Could you return the lines below exactly, from the first line up to and including the line that holds "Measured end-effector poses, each"?

Data extract:
BEGIN
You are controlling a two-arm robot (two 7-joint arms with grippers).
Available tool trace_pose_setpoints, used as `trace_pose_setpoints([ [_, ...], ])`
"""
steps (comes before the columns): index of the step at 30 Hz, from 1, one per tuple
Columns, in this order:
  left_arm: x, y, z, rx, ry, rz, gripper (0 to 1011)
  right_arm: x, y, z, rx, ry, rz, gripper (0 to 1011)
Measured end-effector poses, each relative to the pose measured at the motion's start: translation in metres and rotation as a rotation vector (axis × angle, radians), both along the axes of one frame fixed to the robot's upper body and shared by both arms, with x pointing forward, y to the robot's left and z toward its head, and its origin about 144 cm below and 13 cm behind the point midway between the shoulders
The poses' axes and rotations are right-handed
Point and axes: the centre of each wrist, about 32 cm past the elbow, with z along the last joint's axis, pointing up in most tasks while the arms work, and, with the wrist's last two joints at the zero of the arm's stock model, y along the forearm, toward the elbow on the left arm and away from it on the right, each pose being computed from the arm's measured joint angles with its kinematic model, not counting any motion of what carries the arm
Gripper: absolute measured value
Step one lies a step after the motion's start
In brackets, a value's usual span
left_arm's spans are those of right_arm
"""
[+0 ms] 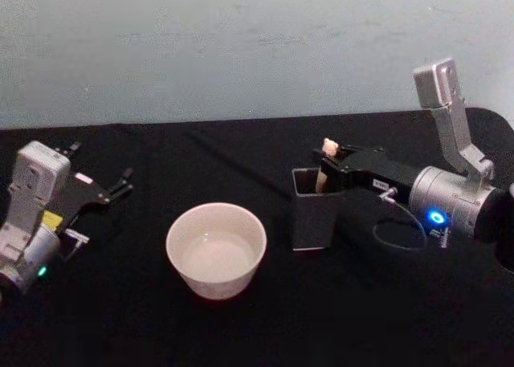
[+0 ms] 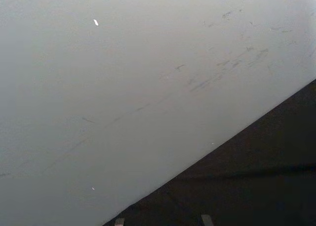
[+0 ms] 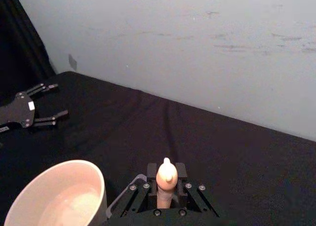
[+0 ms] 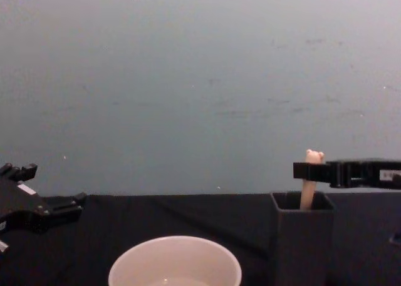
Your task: Pick up the stirring spoon with one hand, stir inside the cup, then place it back in its original position.
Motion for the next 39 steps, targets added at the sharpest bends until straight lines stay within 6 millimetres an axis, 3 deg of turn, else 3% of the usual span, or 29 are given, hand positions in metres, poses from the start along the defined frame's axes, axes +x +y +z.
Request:
trace_pose_setpoints([
  [39,0.0000,0.0000,0.0000,0.000,0.000,0.000,1001,-0.0069,-0.0045,-0.0067,-0.007,0.027,-0.022,223],
])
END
Reply to the task:
You are controlling a two-arm robot (two 7-joint arms with grippers).
Available tool trace_pose_setpoints, used as `trace_pose_setpoints([ [_, ...], ])`
"""
steps (comes before the columns): index of the step at 30 Hz, from 1, one per tuple
Columns, in this order:
  left_arm: x, y, z, rx, ry, rz, gripper (0 to 1011)
  right_arm: x, y, z, rx, ry, rz, gripper (0 to 1011)
Measured end-effector poses, each relative to the pose measured at the motion's start: translation in metres and rotation as a rotation vector (axis × angle, radians), both along the axes of one frame fixed to the robot's upper body and shared by both arms, with x pointing forward, y to the robot's left and z toward its head, and its origin about 144 cm below and 13 cm behind the point midway between the shoulders

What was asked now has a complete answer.